Step 1: Internal Preparation
At some point in your business life, you will become dissatisfied with your current hardware or software situation. You may have a business opportunity that you want to pursue, but can’t without first making some changes. Perhaps you are dissatisfied with your productivity numbers. Or, one or more of your vendors may be making new demands on your business. Perhaps some customers are requiring new processes or new information, or maybe your business processes are interfering with your business objectives. Or it may be that your software is no longer supported, or you have simply outgrown it – thus forcing you to change. Whether it is in response to a business problem, issue, opportunity or challenge, it really doesn’t matter. Ultimately, you need to make a change to your business management system – and we want to help you ensure that you do it right.

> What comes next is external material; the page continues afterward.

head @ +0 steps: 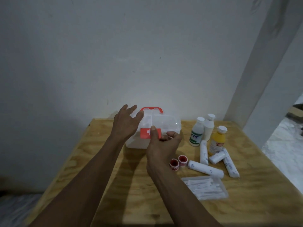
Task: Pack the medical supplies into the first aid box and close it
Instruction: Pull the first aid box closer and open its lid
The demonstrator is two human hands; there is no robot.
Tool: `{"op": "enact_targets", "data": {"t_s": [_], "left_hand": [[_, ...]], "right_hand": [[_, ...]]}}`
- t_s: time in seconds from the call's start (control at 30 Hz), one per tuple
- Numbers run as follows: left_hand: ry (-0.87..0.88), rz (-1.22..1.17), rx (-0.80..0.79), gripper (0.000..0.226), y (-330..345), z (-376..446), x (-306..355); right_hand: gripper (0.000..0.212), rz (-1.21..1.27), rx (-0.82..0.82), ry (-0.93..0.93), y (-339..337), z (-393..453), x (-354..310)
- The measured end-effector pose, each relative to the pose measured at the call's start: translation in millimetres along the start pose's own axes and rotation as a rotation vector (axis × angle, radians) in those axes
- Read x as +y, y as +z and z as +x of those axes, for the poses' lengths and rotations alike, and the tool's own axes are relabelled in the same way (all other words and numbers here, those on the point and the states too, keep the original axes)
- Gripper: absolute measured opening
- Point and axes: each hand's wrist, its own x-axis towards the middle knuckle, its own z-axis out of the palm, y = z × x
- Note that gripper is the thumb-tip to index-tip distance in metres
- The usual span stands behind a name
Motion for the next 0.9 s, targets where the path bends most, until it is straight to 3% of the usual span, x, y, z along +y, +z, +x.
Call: {"op": "enact_targets", "data": {"t_s": [0.37,0.57,0.67,0.9], "left_hand": [[0.011,-0.019,-0.001,0.056,2,0,-4],[0.029,-0.012,0.003,0.057,2,-1,-4],[0.038,0.007,0.022,0.059,3,-1,-5],[-0.028,-0.159,0.140,0.063,4,-3,-7]], "right_hand": [[0.037,-0.744,-0.599,-0.892,-48,39,-12],[0.022,-0.993,-0.613,-1.321,-41,66,-28],[0.023,-1.038,-0.600,-1.330,-35,69,-39],[0.026,-0.924,-0.744,-1.175,-33,71,-41]]}}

Your first challenge is to do your homework. If you haven’t read our earlier series on Before You Change Business Management Software, we’d highly suggest you do so now. Preplanning is the most important step of a new software implementation and these blogs will help you lay the foundation for change.
Next, you’ll want to develop a methodology that will enable you to navigate the maze you will be facing over the next several months. The good news: this is what we do here at Business Automation Specialists of Minnesota. We have helped hundreds of other companies just like yours, successfully implement new technology, streamline processes and improve efficiencies. While the next several blogs will be specifically aimed at ERP accounting, CRM, EDI, Web stores, Business Intelligence, or IT projects, the principles can be used on any project you may take on, such as a plant expansion, process re-engineering, new product development or a new market expansion. The concepts and processes are the same.
We don’t recommend taking on a project like this without the help of a team like ours. Just as you could draw a house plan yourself and probably could build a house by yourself; you may be able to implement a new business management system by yourself. However, unless you have done these technical tasks frequently, you will likely take much longer than an architect or a builder who does this professionally. Your return on investment may be delayed by many months, or perhaps years, while you untangle that maze of processes and functions to best accomplish your objectives. (We spent two years and many hundreds of hours and thousands of dollars learning Microsoft NAV in order to provide our clients an acceptable level of implementation knowledge, skills and processes.) Additionally, your result may be less satisfying and more expensive than if you use a professional.
Consider these questions as you decide whether you should take this on yourself: How much energy will I divert from my business to select and implement this business system? Will I be as satisfied with my results as I would be if I contract someone whose profession is ERP implementation? How much longer will it take if I do this myself? How many missteps will I make?
Selecting, installing and implementing a new automated business management system may be the toughest business challenge you face because it is not something that you do frequently and the results of the process are so critical to your business. Failure in this project can be catastrophic to your business health. If you would rather not go it alone, give us a call. We will be happy to help.
Additionally, stay tuned to our blog in the coming weeks where we will be providing some steps that you can take to ensure a successful project.
Your first focus as you embark on this project should be on internal preparation. Your new business management software will have its own set of benefits and challenges; so it is important that you first understand your objectives. Do not confuse methods and processes with objectives, goals and requirements. Determine what you want to accomplish. Do not make procedural decisions based on your current knowledge level. Your new software will have several ways to enable you to get each task done. You will not know the “how-to” yet, but you must know the “what-to-do” now.
Concentrate on, document and clearly communicate your goals, objectives and requirements. Think outside the constraints of your current software, hardware and business environment. Build the vision for your business system and for your business. Use this process to refine your business processes as your people refine their understanding of your business objectives. It is always a good idea to meet with staff members from all levels of your organization to ensure you have a broad, deep view of these requirements.